▶ _REQUIREMENT_
Whatever comes before the line containing "Rings of one" stays out; transcribe that line and all that follow to the end of the records exactly, with no pictures.

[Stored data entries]
►

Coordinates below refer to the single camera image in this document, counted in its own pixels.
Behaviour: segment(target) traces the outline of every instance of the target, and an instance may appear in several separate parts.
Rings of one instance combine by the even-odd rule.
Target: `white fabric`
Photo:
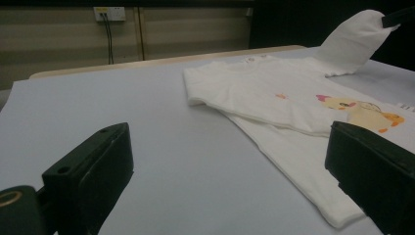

◄

▶ _WRITTEN SOLUTION_
Rings of one instance combine by the even-odd rule.
Target: `white fabric`
Photo:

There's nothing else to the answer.